→ **TASK TO COMPLETE**: Print out the data that follows exactly, character for character, apart from the pictures.

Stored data
○ ○ ○ ○
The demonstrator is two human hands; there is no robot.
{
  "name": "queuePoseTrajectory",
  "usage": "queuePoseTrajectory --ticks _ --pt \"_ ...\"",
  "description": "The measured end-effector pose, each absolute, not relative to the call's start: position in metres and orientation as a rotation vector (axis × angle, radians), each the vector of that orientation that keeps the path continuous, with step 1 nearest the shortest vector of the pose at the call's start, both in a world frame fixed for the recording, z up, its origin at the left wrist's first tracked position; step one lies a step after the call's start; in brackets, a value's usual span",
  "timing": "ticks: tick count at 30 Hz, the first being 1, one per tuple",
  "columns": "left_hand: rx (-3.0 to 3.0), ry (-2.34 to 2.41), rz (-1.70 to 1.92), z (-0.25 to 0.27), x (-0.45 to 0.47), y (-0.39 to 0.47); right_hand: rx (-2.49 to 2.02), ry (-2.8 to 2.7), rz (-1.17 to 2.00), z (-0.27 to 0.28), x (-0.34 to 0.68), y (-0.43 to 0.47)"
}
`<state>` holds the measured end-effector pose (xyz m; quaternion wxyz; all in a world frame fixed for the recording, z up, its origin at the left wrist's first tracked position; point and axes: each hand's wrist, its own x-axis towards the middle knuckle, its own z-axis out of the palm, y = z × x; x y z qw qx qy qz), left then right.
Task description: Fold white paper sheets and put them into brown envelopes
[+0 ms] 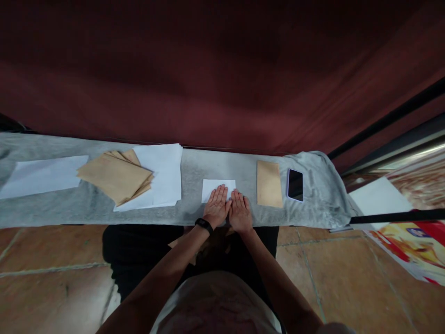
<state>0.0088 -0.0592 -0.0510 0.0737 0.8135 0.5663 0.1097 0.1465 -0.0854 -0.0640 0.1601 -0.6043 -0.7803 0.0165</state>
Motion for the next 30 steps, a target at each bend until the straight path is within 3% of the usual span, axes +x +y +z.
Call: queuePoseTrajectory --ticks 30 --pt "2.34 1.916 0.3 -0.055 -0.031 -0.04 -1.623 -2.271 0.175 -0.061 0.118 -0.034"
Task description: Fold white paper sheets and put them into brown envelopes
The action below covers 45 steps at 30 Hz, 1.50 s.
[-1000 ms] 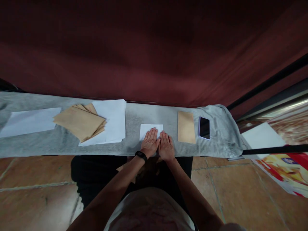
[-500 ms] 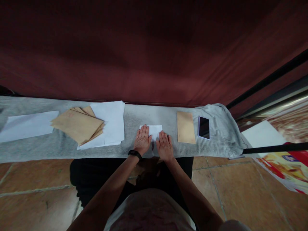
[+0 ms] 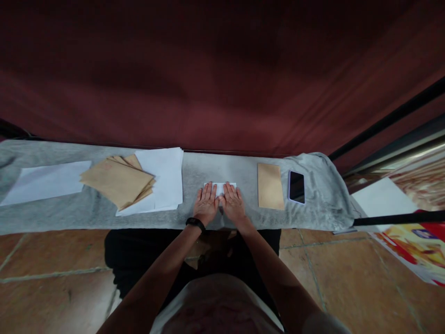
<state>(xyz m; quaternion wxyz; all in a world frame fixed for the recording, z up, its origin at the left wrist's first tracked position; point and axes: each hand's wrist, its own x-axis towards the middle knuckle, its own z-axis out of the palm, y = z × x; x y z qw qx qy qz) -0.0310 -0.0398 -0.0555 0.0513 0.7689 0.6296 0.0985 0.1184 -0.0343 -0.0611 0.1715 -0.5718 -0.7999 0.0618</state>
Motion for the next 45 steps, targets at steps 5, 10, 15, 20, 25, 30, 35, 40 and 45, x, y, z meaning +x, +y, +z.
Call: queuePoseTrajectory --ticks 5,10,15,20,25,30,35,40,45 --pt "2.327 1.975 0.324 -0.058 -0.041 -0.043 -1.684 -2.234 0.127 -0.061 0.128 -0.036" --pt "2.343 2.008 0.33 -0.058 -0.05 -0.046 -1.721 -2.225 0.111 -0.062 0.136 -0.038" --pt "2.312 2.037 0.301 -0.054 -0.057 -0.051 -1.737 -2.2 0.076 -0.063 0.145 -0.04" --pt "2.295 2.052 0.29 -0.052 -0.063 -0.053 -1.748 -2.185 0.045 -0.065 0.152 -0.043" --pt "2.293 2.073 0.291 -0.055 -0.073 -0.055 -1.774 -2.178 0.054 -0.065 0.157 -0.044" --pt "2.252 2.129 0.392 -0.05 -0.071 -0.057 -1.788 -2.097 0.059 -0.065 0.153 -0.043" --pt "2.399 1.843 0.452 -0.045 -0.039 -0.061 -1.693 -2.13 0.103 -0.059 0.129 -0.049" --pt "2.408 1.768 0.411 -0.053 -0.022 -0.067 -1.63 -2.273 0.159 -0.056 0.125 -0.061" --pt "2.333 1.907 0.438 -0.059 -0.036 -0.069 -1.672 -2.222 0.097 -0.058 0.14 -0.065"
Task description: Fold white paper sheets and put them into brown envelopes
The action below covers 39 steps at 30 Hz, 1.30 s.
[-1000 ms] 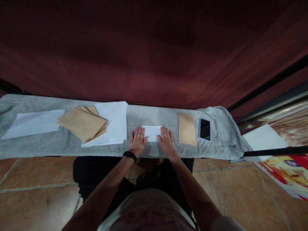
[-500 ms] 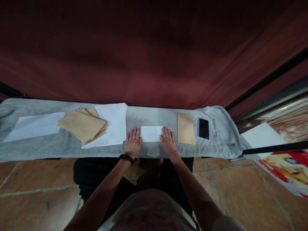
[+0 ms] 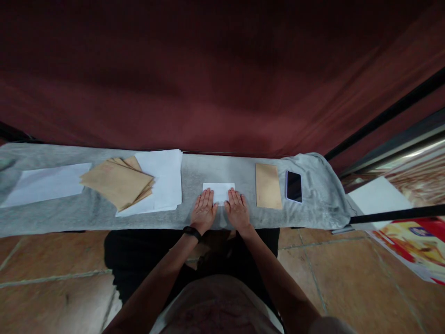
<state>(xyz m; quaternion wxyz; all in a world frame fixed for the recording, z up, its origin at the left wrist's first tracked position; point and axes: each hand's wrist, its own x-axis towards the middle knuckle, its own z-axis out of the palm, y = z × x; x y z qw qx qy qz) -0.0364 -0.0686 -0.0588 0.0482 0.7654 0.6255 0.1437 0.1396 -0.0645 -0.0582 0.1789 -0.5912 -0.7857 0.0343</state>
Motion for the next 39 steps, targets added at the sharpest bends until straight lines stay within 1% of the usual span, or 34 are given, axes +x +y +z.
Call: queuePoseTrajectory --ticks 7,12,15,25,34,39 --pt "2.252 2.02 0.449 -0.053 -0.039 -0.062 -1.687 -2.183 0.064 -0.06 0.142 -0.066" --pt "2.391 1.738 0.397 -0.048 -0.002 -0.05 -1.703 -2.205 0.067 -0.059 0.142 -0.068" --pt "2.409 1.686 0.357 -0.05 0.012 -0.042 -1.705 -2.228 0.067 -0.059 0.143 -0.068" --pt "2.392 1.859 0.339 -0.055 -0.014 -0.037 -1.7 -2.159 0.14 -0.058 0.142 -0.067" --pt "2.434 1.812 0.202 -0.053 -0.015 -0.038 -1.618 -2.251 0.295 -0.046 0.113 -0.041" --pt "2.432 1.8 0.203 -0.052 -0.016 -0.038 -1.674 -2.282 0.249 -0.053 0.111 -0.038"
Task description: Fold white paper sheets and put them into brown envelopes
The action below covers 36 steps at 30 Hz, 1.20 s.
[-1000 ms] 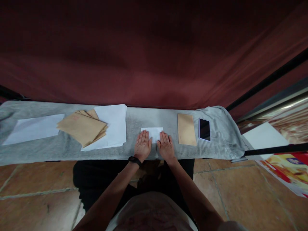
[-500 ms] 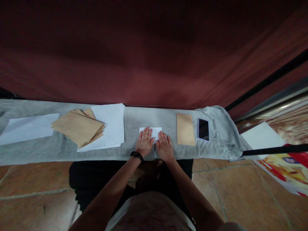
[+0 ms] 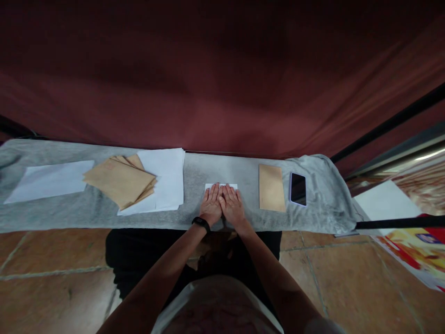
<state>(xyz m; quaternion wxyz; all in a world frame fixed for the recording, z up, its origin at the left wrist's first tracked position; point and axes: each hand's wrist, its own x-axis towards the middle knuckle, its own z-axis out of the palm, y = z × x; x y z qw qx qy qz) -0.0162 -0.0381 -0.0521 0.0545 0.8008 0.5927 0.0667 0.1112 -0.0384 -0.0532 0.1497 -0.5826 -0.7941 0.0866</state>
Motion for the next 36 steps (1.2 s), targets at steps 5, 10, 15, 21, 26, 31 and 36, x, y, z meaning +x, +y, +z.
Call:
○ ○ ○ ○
→ **ANSWER SPACE**:
The demonstrator is two human hands; there is no robot.
{
  "name": "queuePoseTrajectory",
  "usage": "queuePoseTrajectory --ticks _ --pt \"_ ...\"",
  "description": "The measured end-effector pose, each absolute, not relative to the call's start: position in metres and orientation as a rotation vector (axis × angle, radians), each the vector of that orientation that keeps the path continuous, with step 1 nearest the shortest vector of the pose at the call's start, both in a world frame fixed for the recording, z up, its origin at the left wrist's first tracked position; step one lies a step after the call's start; in brackets, a value's usual span",
  "timing": "ticks: tick count at 30 Hz, the first being 1, one per tuple",
  "columns": "left_hand: rx (-3.0 to 3.0), ry (-2.34 to 2.41), rz (-1.70 to 1.92), z (-0.25 to 0.27), x (-0.45 to 0.47), y (-0.39 to 0.47); right_hand: rx (-2.49 to 2.02), ry (-2.8 to 2.7), rz (-1.17 to 2.00), z (-0.27 to 0.28), x (-0.34 to 0.68), y (-0.43 to 0.47)"
}
`<state>` holds the measured end-effector pose (xyz m; quaternion wxyz; all in a world frame fixed for the recording, z up, its origin at the left wrist's first tracked position; point and axes: each hand's wrist, its own x-axis towards the middle knuckle, its own z-axis out of the palm, y = z × x; x y z qw qx qy qz), left then right.
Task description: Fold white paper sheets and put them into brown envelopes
[+0 ms] 
<state>0.0088 -0.0592 -0.0510 0.0737 0.8135 0.5663 0.1097 0.1465 -0.0854 -0.0640 0.1601 -0.6043 -0.7803 0.0165</state>
Motion for the next 30 steps, a target at each bend until the straight path is within 3% of the usual span, axes +x +y +z.
Call: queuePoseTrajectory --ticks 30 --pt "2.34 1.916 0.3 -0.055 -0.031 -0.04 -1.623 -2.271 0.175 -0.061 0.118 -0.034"
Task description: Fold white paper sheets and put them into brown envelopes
The action below covers 45 steps at 30 Hz, 1.50 s.
[-1000 ms] 
[-500 ms] 
[+0 ms] 
<state>(xyz m; quaternion wxyz; all in a world frame fixed for the recording, z up, its origin at the left wrist's first tracked position; point and axes: each hand's wrist, its own x-axis towards the middle knuckle, its own z-axis out of the palm, y = z × x; x y z qw qx qy qz) -0.0310 -0.0398 -0.0555 0.0513 0.7689 0.6296 0.0985 0.1184 -0.0343 -0.0611 0.1715 -0.5718 -0.7999 0.0618</state>
Motion for the next 45 steps, targets at steps 5, 10, 15, 20, 25, 30, 35, 40 and 45, x, y, z meaning +x, +y, +z.
Call: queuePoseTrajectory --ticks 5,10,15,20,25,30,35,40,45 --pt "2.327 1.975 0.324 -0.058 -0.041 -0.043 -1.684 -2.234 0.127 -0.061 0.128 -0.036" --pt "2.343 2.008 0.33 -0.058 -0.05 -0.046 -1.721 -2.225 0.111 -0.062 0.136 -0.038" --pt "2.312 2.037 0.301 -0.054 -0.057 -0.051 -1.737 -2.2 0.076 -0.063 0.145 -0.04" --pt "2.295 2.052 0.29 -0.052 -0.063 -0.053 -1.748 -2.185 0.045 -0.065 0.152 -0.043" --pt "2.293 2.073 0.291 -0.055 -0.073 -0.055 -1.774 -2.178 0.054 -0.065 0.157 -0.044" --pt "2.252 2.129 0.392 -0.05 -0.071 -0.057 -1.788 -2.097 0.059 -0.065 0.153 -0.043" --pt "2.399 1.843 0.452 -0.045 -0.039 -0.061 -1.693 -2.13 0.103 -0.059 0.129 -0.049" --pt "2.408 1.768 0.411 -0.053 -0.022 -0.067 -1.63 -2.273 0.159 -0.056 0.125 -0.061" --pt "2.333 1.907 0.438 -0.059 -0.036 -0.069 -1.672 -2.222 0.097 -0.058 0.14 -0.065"
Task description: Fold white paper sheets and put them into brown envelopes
The action below covers 39 steps at 30 Hz, 1.30 s.
[-1000 ms] 
[-500 ms] 
[+0 ms] 
<state>(xyz m; quaternion wxyz; all in a world frame fixed for the recording, z up, its origin at the left wrist's first tracked position; point and axes: each hand's wrist, its own x-axis towards the middle knuckle, its own z-axis out of the palm, y = z × x; x y z qw qx qy qz) -0.0364 -0.0686 -0.0588 0.0482 0.7654 0.6255 0.1437 0.1396 -0.0645 -0.0582 0.1789 -0.5912 -0.7857 0.0343</state>
Motion for the next 39 steps, targets added at the sharpest bends until straight lines stay within 1% of the usual span, or 34 are given, axes +x +y +z.
Call: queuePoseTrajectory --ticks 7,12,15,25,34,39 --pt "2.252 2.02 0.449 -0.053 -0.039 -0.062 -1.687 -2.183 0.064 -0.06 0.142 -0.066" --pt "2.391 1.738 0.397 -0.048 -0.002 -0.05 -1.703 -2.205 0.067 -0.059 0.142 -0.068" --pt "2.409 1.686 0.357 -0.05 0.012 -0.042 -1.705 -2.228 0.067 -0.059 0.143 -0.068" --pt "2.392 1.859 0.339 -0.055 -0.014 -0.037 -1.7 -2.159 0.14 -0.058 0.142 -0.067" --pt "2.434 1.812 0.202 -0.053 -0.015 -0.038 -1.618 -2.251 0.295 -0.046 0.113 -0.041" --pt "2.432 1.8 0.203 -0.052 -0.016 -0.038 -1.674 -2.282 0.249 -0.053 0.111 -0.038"
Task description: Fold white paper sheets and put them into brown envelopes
The action below covers 36 steps at 30 Hz, 1.20 s.
[-1000 ms] 
[-500 ms] 
[+0 ms] 
<state>(xyz m; quaternion wxyz; all in a world frame fixed for the recording, z up, its origin at the left wrist's first tracked position; point and axes: each hand's wrist, its own x-axis towards the middle knuckle, its own z-axis out of the palm, y = z × x; x y z qw qx qy qz) -0.0162 -0.0381 -0.0521 0.0545 0.8008 0.5927 0.0667 0.1112 -0.0384 -0.0532 0.1497 -0.5826 -0.7941 0.0866</state>
Motion for the next 36 steps (1.2 s), targets at steps 5, 10, 15, 21, 26, 31 and 36, x, y, z meaning +x, +y, +z.
Call:

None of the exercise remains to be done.